A angústia da imprensa tradicional em relaçao a seu próprio futuro? No Observatorio

Por Fred Ritchin – Traduçao de Jô Amado, ediçao de Leticia Nunes. Reproduçao de artigo  – What the World Press Photo of the Year Means for Photography, LightBox, Time, 24/2; postado ontem no Observatorio da Imprensa.

“Através das fotografias, o mundo torna-se uma série de partículas nao relacionadas, independentes; e a história – o passado e o presente – passa a ser um conjunto de textos curtos e inusitados” – escreveu Susan Sontag em 1977 – “A câmera torna a realidade mínima, administrável e opaca.
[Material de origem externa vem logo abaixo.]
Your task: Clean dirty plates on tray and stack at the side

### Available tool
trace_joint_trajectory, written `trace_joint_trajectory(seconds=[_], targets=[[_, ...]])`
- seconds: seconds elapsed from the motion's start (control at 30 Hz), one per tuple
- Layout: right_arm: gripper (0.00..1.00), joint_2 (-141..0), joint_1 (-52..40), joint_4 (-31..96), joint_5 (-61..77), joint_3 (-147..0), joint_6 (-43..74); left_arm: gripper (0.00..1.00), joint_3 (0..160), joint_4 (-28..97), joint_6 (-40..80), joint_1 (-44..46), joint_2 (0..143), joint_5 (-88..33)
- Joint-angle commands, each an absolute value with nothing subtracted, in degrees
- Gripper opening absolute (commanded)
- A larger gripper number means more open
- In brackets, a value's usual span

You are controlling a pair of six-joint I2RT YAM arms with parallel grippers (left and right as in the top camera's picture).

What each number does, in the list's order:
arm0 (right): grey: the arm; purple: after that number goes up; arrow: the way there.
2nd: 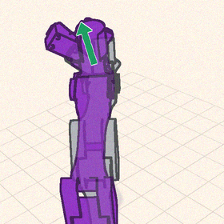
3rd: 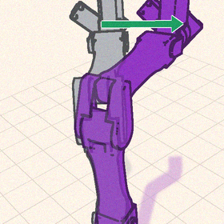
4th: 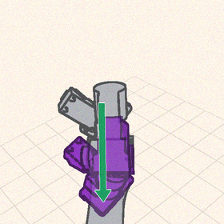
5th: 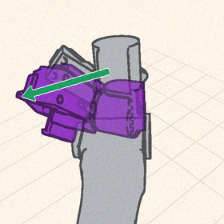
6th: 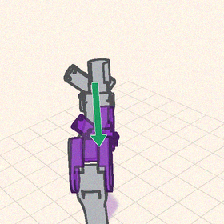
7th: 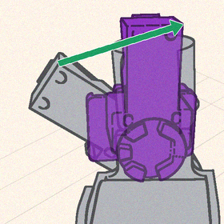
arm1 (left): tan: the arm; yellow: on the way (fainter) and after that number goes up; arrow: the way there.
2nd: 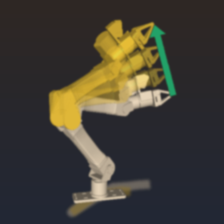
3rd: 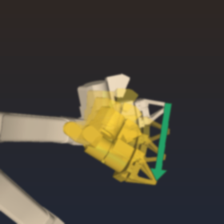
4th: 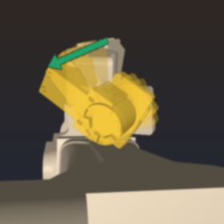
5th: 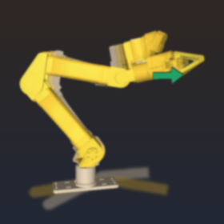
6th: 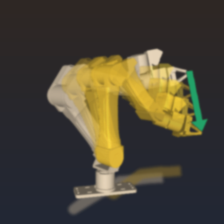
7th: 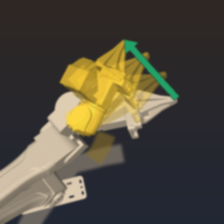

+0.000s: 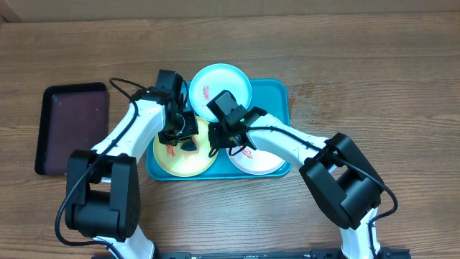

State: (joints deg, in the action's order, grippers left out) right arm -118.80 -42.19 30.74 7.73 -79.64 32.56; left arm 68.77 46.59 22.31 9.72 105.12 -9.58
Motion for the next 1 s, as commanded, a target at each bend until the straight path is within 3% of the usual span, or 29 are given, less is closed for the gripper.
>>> trace_joint_trajectory(seconds=[0.0,0.97], targets=[[0.04,-119.5,-42.1,33.5,1.6,-83.7,30.5,0.04,69.5,46.9,22.7,9.8,104.9,-7.9],[0.06,-119.8,-44.2,28.6,0.4,-80.6,32.3,0.04,69.5,49.3,23.0,9.8,106.5,-6.4]])
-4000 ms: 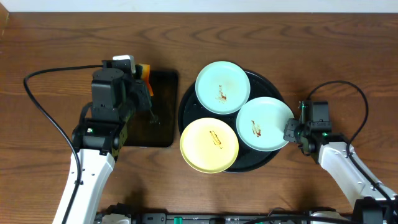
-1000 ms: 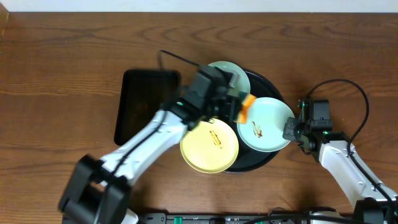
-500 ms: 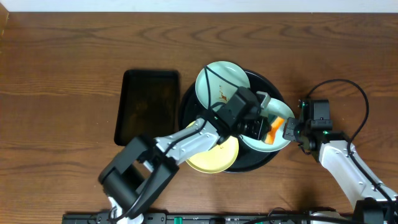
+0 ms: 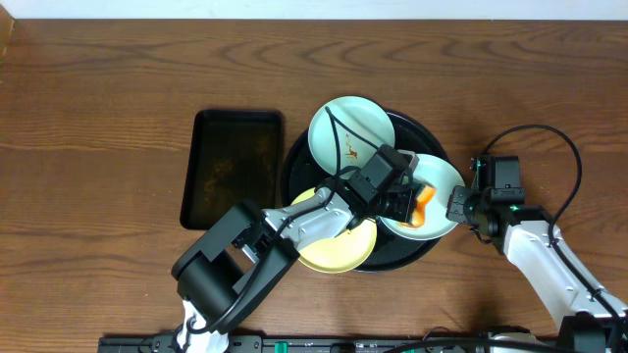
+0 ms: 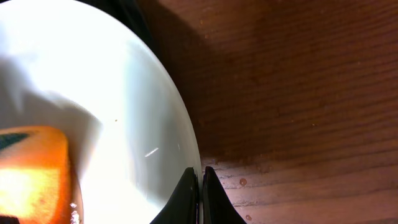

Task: Clean dirty plates on tray and stack at the side
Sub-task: 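Scrub the right pale green plate with the sponge in the left gripper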

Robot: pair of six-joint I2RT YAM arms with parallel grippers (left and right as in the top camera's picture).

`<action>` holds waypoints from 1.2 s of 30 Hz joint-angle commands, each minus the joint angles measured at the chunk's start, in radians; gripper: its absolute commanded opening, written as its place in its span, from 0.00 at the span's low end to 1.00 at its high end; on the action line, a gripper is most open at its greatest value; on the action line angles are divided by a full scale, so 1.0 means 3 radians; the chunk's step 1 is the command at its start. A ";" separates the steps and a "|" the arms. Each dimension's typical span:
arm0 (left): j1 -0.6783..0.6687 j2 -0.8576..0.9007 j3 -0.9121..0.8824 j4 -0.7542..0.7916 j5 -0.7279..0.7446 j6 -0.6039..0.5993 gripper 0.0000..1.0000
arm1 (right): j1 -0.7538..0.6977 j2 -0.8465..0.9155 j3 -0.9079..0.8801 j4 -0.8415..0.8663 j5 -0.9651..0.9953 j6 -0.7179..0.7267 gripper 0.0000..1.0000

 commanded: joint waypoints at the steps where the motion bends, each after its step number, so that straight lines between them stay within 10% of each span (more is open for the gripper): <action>1: 0.0103 0.0008 0.0018 -0.0118 -0.0418 0.0061 0.08 | -0.0024 0.0042 -0.0064 -0.0120 0.0125 -0.0018 0.01; 17: 0.0338 -0.0743 0.0018 -0.0553 -0.0647 0.0137 0.07 | -0.0024 0.0042 -0.0064 -0.0165 0.0125 -0.0018 0.01; 28: 0.0342 -0.1222 0.0017 -0.1462 -0.1151 0.0281 0.07 | -0.0024 0.0042 -0.0064 -0.0137 0.0123 -0.0017 0.30; 36: 0.0342 -0.1222 0.0017 -0.1583 -0.1147 0.0362 0.08 | -0.0024 0.0042 -0.0064 -0.0139 0.0036 -0.0017 0.01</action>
É uma visao do mundo que nega a interconectividade, a continuidade, mas confere a cada momento o caráter de um mistério”.

A reaçao de Susan Sontag à fotografia há quase 40 anos foi semelhante à minha própria reaçao à foto serenamente ambígua que ganhou este ano o prêmio World Press Photo – exceto que, neste último caso, a fotografia é aparentemente sobre o desejo de se conectar de um grupo de homens cuja silhueta se vê sob um céu enluarado: “Migrantes africanos na praia de Djibuti, à noite, levantando seus celulares numa tentativa de captar um sinal barato da vizinha Somália – um frágil vínculo com parentes no exterior”.

Num mundo cada vez mais fragmentado onde o empreendimento jornalístico perdeu grande parte de seu caráter comunitário – fotógrafos profissionais têm cada vez menos lugares que apoiem este tipo de trabalho, os leitores se recusam a pagar para ver as imagens (caso consigam sequer encontrar o trabalho entre os bilhoes de fotografias tao rapidamente divulgadas pela internet) e os anunciantes se recusam a apoiar as publicaçoes que poderiam patrocinar seu trabalho – a fotografia escolhida para representar 2013 – um ano extraordinariamente turbulento e doloroso – é uma imagem tranquila, abstrata, cerimonial e quase-religiosa que remete às dificuldades da comunicaçao; dificuldades atualmente partilhadas pela comunidade fotojornalística.

Ao invés de separar uma fotografia do decurso do ano passado que poderia ter impacto na opiniao pública ou nos governos – uma tarefa muitas vezes solitária e perigosa do repórter fotográfico como consciência social –, foi escolhida uma imagem simbólica representando os problemas e necessidades da comunicaçao à distância. E o veículo representado na fotografia vencedora do prêmio – o telefone celular – nao por acaso é a principal ferramenta das redes sociais geradas por usuários (para texto, vídeo e fotografia) que evitam os veículos jornalísticos tradicionais. Na descriçao feita pela fotografia das 4 telinhas iluminadas levantadas em direçao ao céu noturno, percebe-se nao só a ascendência do telefone celular e o que ele representa na sociedade, mas também a angústia da imprensa mais tradicional em relaçao a seu próprio futuro.